Bio

Ms. Stringer is the founder and executive director of the Global Foundation for Children with Hearing Loss. Her humanitarian efforts have served over 1,000 children with hearing loss and their families living in Vietnam.

Paige was born with bilateral profound hearing loss and has worn hearing aids throughout her life. Early identification and intervention enabled her listening and spoken language development. She was educated in mainstream classes throughout her academic years. She earned a tennis scholarship to the University of Washington. As a member of the U.S. Deaf Olympic tennis team, she competed in the World Games for the Deaf in Bulgaria in 1993 and in Denmark in 1997. She earned a BSc degree in environmental management at University of Washington and an MA degree in marketing at University of San Francisco.
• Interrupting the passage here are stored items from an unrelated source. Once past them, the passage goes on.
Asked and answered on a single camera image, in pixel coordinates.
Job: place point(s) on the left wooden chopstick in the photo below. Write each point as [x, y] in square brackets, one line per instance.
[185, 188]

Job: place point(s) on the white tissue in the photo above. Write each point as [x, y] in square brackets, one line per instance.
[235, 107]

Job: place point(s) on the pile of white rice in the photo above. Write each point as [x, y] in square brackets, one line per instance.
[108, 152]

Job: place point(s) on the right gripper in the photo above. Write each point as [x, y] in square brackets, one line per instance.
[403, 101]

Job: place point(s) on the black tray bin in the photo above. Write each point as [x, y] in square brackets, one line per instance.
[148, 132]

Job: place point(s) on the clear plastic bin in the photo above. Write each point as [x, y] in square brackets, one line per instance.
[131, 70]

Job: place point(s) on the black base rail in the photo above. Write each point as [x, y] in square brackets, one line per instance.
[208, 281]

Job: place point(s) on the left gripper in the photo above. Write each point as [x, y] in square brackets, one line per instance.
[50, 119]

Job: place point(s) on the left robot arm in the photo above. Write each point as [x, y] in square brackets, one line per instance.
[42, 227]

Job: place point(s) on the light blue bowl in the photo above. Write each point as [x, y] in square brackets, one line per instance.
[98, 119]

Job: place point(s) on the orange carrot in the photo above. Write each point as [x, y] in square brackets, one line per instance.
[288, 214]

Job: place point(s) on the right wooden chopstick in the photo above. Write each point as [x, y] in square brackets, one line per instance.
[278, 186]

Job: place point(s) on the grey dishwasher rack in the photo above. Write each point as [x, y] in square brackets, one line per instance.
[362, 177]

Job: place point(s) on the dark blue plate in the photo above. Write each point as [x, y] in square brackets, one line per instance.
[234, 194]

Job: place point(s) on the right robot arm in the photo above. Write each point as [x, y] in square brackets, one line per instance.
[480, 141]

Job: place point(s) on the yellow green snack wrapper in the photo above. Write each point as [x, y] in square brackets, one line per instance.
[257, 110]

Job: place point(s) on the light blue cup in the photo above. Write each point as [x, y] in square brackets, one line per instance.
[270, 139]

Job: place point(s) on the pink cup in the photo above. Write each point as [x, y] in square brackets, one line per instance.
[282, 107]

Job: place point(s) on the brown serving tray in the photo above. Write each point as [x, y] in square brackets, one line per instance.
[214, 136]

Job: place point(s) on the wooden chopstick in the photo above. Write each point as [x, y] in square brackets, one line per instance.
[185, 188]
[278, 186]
She held management positions at the Clorox Company and Amazon.com. She served as vice president of the board, and later as communications director, at Listen and Talk, a program for children with hearing loss in Seattle. Paige currently serves on the board of Rotarians for Hearing and is cochair of the Education Committee of the Coalition for Global Hearing Health.

During a volunteer placement in Southeast Asia, Ms. Stringer noted the universal shortage of resources for children with hearing loss. Accordingly, she stepped aside from her successful business career to establish the nonprofit Global Foundation for Children with Hearing Loss in 2009. The charitable organization provides leadership and vision in core focus areas of professional and family training, hearing aid distribution, outreach, and strategic planning in the provision of hearing services to children with hearing impairment in developing countries.

Paige has developed a unique model in Vietnam that spans audiology, early intervention, speech language pathology, and auditory-verbal deaf education for audiology technicians, medical professionals, teachers, therapists, and families. The objective is to help the Vietnamese identify and address gaps in the system of support for children with hearing loss. The effort involves 38 schools and two hospitals across 22 Vietnam provinces. Vietnamese professionals are enrolled in a comprehensive, multiyear curriculum to develop expertise and then are prepared to train others, making the effort exponential and sustainable. Paige has recruited a team of 40 audiologists, speech pathologists, and teachers of the deaf from Canada, Hong Kong, and the United States who contribute to the curricula development and travel to Vietnam throughout the year to teach the material. The Global Foundation has trained over 300 professionals and 220 families since 2010. Hundreds of hearing aids have been provided to young children. Ms. Stringer has developed relationships with the educational and medical communities across Vietnam that have garnered shared accountability to improve services to children with hearing loss.

Over 1,000 children who, like Paige Stringer, have severe hearing loss have benefited from her unswerving efforts to bring education, assistive technologies, and professional support into their lives. Further, her efforts have helped ensure that future children with hearing loss in Vietnam will benefit from services established through the Global Foundation. Her programs serve as a model for integrated support across audiology, education, and health care for hearing impaired children in developing countries. Her numerous contributions to improve the welfare of children with hearing loss make her an ideal recipient of this award.